Hall started the first round with continuous haymakers but Björnsson kept his composure and stuck to the basics, focusing on a solid jab and better footwork. Once Björnsson realized Hall's game plan, he took control of the fight by bludgeoning and knocking down Hall twice to the floor in rounds three and six. Hall sustained bleeding lacerations on top of both eyes and Björnsson won the fight via unanimous decision, having won all but the second round.

Background 
The fight was announced in November 2020.

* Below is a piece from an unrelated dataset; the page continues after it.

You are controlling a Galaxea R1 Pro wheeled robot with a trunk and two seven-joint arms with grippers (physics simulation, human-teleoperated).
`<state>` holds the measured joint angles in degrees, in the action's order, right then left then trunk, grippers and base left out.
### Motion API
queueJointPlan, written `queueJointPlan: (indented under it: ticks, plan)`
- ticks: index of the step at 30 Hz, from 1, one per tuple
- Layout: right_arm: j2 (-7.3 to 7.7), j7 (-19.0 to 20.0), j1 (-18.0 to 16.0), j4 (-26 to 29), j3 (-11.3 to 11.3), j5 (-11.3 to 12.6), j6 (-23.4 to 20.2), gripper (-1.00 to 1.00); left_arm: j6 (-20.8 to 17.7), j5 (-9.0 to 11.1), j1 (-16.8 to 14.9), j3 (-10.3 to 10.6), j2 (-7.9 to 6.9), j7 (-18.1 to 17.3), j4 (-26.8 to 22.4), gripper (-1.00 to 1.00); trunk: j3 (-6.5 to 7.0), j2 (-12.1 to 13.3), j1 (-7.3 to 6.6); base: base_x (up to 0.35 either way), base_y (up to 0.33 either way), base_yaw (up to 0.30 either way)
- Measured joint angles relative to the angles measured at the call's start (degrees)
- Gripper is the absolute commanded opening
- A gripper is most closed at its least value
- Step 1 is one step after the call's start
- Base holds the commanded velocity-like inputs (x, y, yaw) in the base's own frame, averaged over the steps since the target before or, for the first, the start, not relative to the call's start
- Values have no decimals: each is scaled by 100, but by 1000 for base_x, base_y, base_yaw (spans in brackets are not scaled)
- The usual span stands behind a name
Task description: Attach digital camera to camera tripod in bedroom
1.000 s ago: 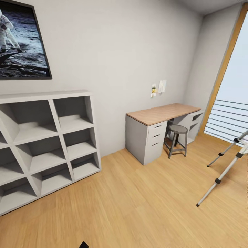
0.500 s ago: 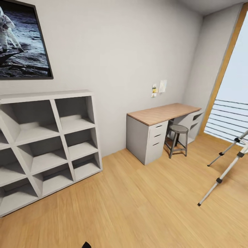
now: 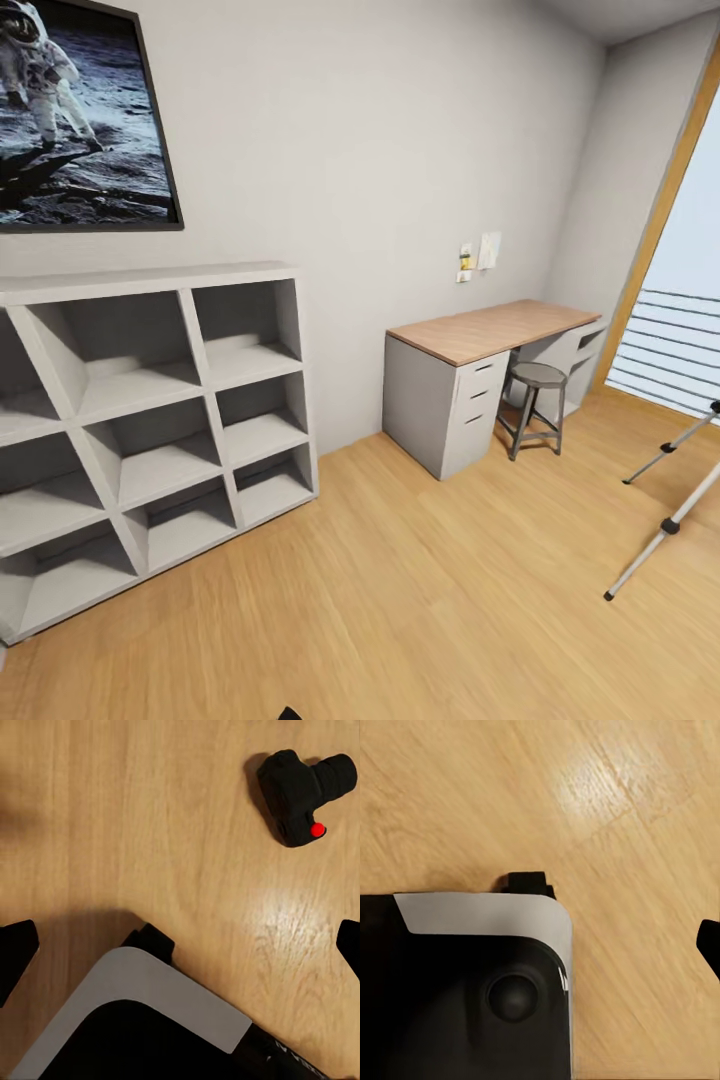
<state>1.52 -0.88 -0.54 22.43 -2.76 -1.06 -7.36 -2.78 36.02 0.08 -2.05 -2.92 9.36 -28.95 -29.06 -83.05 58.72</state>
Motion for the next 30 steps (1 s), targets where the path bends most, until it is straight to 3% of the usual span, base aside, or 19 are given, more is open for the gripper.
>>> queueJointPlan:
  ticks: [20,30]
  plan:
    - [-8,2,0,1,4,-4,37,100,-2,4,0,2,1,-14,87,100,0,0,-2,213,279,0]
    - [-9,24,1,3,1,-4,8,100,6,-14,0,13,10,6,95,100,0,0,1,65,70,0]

Both Hall and Björnsson went into the fight with numerous accolades in strength athletics. Hall holds the title of 2017 World's Strongest Man and won UK's Strongest Man and Britain's Strongest Man multiple times. Björnsson holds the title of 2018 World's Strongest Man and has placed in the top three positions of the competition every year since 2012. He is also the 2018 World's Ultimate Strongman, 3 times in a row Arnold Strongman Classic champion, 5 times Europe's Strongest Man, 8 times Strongman Champions League champion, 9 times Giants Live champion, and 15 times Iceland’s Strongest Man and Strongest Man in Iceland champion. 

In 2016, Hall set a world record in deadlifting with 500 kg (~1102 lbs) at the 2016 Europe's Strongest Man competition. However, Björnsson deadlifted 501 kg (~1105 lbs) at the 2020 World's Ultimate Strongman - Feats of Strength series and established the current world record.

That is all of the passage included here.